If you’re not planning on getting married, you’re certainly not planning on raising children. And even those who are willing to take the marital leap are less likely to have children because they waited until they are older, they are both working to get by, and they are thinking maybe children are a luxury they can’t afford.

And forget about buying a house in this economy. Unless you have great credit or a lot of money in the bank, its going to be very tough to buy a home, even though there are great bargains out there. Many young adults are saddled with credit card debt because banks found them to be easy marks. Now those same banks don’t want to loan them money for a mortgage because of poor credit scores.

Now you’re in your 30’s, you feel you are under-employed, you aren’t married, and you can’t afford to buy a house. There are very few role models out there for productive manhood, and for some unexplained reason, according to Dr. White, there is a lowering of testosterone levels in young men. He also says video games and smart phones have contributed to a lack of proper socialization among young adults that slows down maturation.

Dr. White adds that because so many of us were divorced, we tended to be too overindulgent with our kids and this may have given them a sense of entitlement as opposed to a strong work ethic.

This all sounds cynical but I have spoken to many young people while researching this column and these same issues keep coming up. They are in no hurry to grow up and take on more responsibilities. Maybe someday, but not now.

This means going back to live with Mom and Dad or having roommates or working several jobs.
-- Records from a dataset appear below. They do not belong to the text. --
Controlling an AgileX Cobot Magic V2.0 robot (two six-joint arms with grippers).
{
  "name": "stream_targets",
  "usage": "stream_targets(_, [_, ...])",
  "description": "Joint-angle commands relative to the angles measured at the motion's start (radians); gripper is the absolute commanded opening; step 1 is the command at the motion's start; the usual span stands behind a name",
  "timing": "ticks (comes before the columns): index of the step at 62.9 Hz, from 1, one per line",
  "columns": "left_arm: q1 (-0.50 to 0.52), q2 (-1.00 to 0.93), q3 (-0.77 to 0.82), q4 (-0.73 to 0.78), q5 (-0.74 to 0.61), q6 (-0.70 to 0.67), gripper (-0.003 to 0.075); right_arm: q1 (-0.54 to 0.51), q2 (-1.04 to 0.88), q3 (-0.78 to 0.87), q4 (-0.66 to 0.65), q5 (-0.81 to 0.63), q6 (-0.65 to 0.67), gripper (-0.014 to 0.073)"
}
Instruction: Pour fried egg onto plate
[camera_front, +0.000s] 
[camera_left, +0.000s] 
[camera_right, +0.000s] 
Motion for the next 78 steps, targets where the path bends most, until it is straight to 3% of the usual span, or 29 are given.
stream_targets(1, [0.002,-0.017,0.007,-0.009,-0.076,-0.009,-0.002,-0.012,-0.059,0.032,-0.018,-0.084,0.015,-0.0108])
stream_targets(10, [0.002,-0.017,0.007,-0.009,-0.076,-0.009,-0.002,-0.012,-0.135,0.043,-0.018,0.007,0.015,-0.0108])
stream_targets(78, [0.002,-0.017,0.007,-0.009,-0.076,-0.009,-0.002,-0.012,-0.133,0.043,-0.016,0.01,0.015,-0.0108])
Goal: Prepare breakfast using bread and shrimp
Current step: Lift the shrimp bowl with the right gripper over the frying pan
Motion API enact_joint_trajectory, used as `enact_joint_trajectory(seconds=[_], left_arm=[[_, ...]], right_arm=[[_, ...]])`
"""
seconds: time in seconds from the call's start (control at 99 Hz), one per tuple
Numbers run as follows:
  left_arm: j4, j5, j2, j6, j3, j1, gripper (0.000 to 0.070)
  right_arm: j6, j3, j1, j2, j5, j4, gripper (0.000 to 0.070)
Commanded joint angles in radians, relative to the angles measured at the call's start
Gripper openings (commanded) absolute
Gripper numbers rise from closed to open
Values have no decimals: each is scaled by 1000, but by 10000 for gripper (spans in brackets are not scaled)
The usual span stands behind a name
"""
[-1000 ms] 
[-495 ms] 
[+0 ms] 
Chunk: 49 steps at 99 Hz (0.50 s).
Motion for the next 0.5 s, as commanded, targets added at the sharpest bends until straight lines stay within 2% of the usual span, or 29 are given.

Some people are staying in school longer, hoping that the economy will turn around.

According to Dr. White, if your kids are trying hard and running into obstacles not of their making, it’s alright to help them financially and with a roof over their heads.

To break the pattern, Dr. White thinks we should limit the amount of time our younger kids spend playing video games, provide family activities that involve social interaction, and introduce career counseling early in the high school years.

That might take some time to take effect so I’ve come up with an interim strategy. If my kids are going to take longer to grow up, I’m going to take longer to grow old. I’m turning the clock back so I just went from 65 to 55. Susan and I are going to stay healthy, keep working, and make sure we are still ambulatory so that someday we can play with, God willing, our grandchildren.